XML 64 R11.htm IDEA: XBRL DOCUMENT v2.4.1.9
Note 3 - Contract Terminations
12 Months Ended
Dec. 31, 2014
Accrued Contract Termination Disclosure [Abstract]  
Accrued Contract Termination Disclosure [Text Block]

3.

CONTRACT TERMINATIONS


The Company has a 51% ownership interest in Kapalua Bay Holdings, LLC (Bay Holdings), which is the sole member of Kapalua Bay LLC (Kapalua Bay). Kapalua Bay constructed The Residences at Kapalua Bay, a residential and timeshare development on land that it owned at the site of the former Kapalua Bay Hotel, and a spa on an adjacent parcel of land that was owned by the Company and leased to Kapalua Bay. The other members of Bay Holdings are MH Kapalua Venture, LLC, 34%, and ER Kapalua Investors Fund, LLC, 15%. Bay Holdings is not a variable interest entity, as defined in GAAP. The Company accounts for its investment in Bay Holdings using the equity method of accounting because, although it has the ability to exercise significant influence over operating and financial policies, it does not control Bay Holdings through a majority voting interest or other means. As a result of the 2009 losses incurred by Bay Holdings, the Company’s carrying value of its investment in Bay Holdings was written down to zero in 2009. The Company will not recover any amounts from its investment in Bay Holdings because all operations of Kapalua Bay have ceased. Therefore, the Company will not recognize any additional equity in the earnings (losses) of Bay Holdings.

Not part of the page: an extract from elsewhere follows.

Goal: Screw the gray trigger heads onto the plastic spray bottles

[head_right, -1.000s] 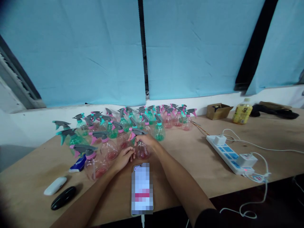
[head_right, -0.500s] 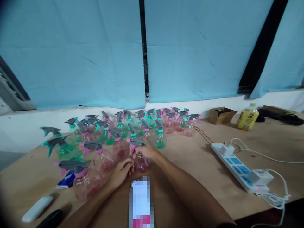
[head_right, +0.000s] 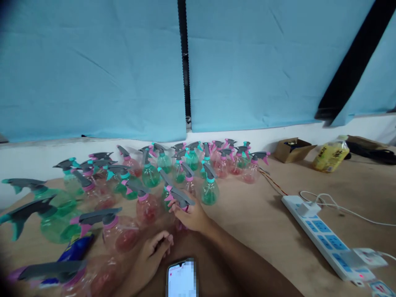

The Company had an agreement to purchase from Kapalua Bay certain amenities of the project, including the spa, a beach club and a sundry store, at the actual construction cost of approximately $35 million (the “Amenities Purchase and Sale Agreements”).


Kapalua Bay had a construction loan agreement that matured on August 1, 2011 that was collateralized by the project assets, including the land that was owned by Kapalua Bay that underlies the project. The Company and the other members of Bay Holdings had guaranteed to the lenders completion of the project and recourse with regard to certain acts, but had not guaranteed the repayment of the loan. On March 13, 2012, the lenders notified Kapalua Bay that the loan was in default and on June 13, 2012, the lenders filed for foreclosure against Kapalua Bay. The foreclosure was completed on June 13, 2013 and the loan collateral including the unsold inventory, leasehold spa improvements, and the Amenities Purchase and Sale Agreements between the Company and Kapalua Bay, were transferred to a firm affiliated with one of the two remaining lenders. Other than the transfer of the Amenities Purchase and Sale Agreements, the foreclosure proceeding did not directly impact the Company’s operating results.


On November 25, 2013, the Company and the other parties involved in The Residences at Kapalua Bay development project reached a comprehensive settlement with respect to numerous issues and disputes surrounding the project. As part of its portion of the settlement, the Company paid $2.4 million toward deferred maintenance at the project, conveyed the three-acre leased parcel underlying the spa and the five-acre parking lot adjacent to the project valued at $0.8 million, and committed to pay $0.6 million over the next four years for the annual dues of the 133 releasing fractional owners, of which $0.5 million and $0.6 million remained outstanding as of December 31, 2014 and 2013, respectively, in exchange for termination of the Amenities Purchase and Sale Agreements. In addition, the Company received full release from its construction loan guarantees and secured continued access to the spa and beach club for its Kapalua Club members at a monthly cost of $29,000. The Company previously recorded $4.1 million in accrued contract terminations as its best estimate of its exposure under these agreements. The total cost of the settlement was less than previously estimated and resulted in a $0.3 million reduction of accrued contract terminations and contract terminations expense in 2013. The eight acres of land transferred as part of the settlement were accounted for at fair value in accordance with the accounting guidance for nonmonetary transactions. Accordingly, the Company derecognized the spa parcel and parking lot parcel and recognized a gain of $0.8 million equal to the difference between the carrying value and fair value of those assets. These amounts are reflected within gain from settlement of contract termination in the accompanying 2013 consolidated statement of operations.


Stephen M. Case, who is a director and a 64% shareholder of the Company as of February 2015, is the Chairman, Chief Executive Officer, and indirect beneficial owner of Revolution LLC, which is the indirect majority owner of ER Kapalua Investors Fund, LLC, and thus Mr. Case has a beneficial interest in Bay Holdings.